今の「行仏の威儀」の「威儀」は、「仏」を指して「威儀」と言い、決して具える法ではない。だから、「報仏にあらず、化仏にあらず、自性身仏にあらず、他性身仏にあらず、始覚本覚にあらず、性覚無覚にあらず」と言うのである。


この道理を用いて、「諸仏かならず諸仏を行足す、これ諸仏なり」とか、又、「威儀必ず諸仏を行足す、これ威儀なり」とか又、「威儀威儀を行足す、これ威儀なり」とか言えるのである。


本当に、この「行仏の威儀」に肩を並べるものはない。「報仏」「化仏」から「始覚」「本覚」まで言われるのは、皆その性質と位があるが、今の「行仏」は決してこれらのことではないのである。


〔聞書私訳〕

/行は身の「威儀」に付く、行住坐臥である。止観シカン(天台止観)は意業(意のはたらき)に置くが、これは教学の考えである。『正法眼蔵第四身心学道』〈身心のありように学ぶ〉は今の「行仏」である。


そもそも、今の「行仏」(行仏という名の仏)という事はどういうことか。「行仏」とは普通とは異なる名称である。そのわけは、行ずる時は因位(まだ悟りを開くに至らない位)で菩薩の位であり、万行の功徳が満ちて仏を証すると言っても、「行仏」とは言えないが、教行証(教理、実践、証果)の三つを一つに言うときに初めて「行仏」と言うことができる。悟りを期待しない行であるからである。


/「行仏」という事は、教家(経典に依る宗派)にないわけではない。「大乗の因は諸法実相(一切は真実のすがたである)であり、大乗の果はまた諸法実相である」と言い、この因果ほどの「行」と心得るべきである。行を仏がする、仏を行ずると言うのではない。仏を行ずれば、行ずるものと行ぜられるものがあるようになるからである。


/聖者について言う時でも、有学・無学と言って無学を取る。まして、仏に行を付けることはできないが、今の「行仏」は、「報仏・化仏・自性身仏・他性身仏・始覚・本覚・性覚・無覚等の仏」に「肩を並べる事はできない」と言い、ただ「行」と言うのである。

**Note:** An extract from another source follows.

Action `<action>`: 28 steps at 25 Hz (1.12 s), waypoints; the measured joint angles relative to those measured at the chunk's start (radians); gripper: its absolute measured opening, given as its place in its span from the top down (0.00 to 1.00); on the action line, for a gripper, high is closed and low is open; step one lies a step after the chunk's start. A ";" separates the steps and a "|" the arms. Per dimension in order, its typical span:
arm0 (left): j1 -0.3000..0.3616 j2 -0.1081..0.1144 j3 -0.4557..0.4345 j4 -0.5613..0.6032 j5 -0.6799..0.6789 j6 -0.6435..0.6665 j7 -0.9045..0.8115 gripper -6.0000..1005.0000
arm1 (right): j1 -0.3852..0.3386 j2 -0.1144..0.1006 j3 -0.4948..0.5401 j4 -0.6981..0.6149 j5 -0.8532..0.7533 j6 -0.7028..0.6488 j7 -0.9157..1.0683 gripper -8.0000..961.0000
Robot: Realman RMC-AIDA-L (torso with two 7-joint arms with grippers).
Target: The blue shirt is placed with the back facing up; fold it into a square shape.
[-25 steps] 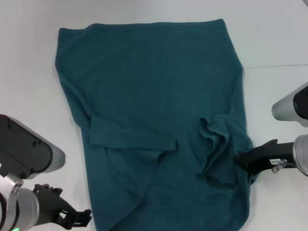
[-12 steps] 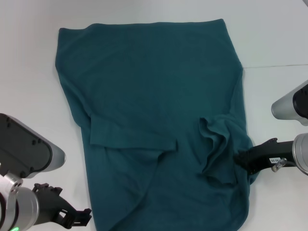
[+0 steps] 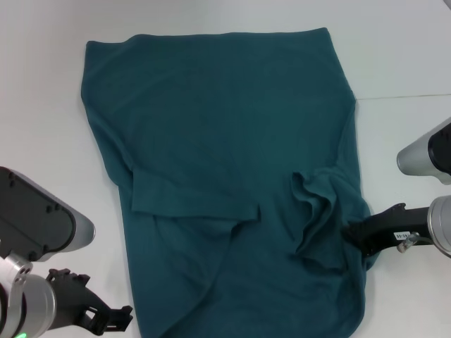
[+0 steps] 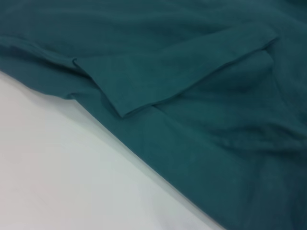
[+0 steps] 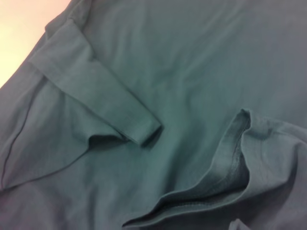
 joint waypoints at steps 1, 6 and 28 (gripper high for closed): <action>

/「自性身仏」は法身の仏に当たる。「他性身仏」は報身の仏に当たる。


/「報仏」《化・報に付けた仏である。又、修因感果(修行することで、相応の証果を感得すること)の仏を報仏と言う。》


/「化仏」ケブツ《化は無からたちまち現れるのを名づけてを化と言い、にわかに出現して人を教化する仏である。》


/自性仏《元よりの仏である。》


/他性仏《自に対する。因位(菩薩の位)の行による随他仏(他に随う仏)ではなく、他性仏であり、自性仏に対する言葉である。》


/もっとも、「報仏・化仏・始覚・本覚」と言っても、決してこれらの言葉を嫌うのではない。ここで言うときは、どれも「行仏」ほどに言うのである。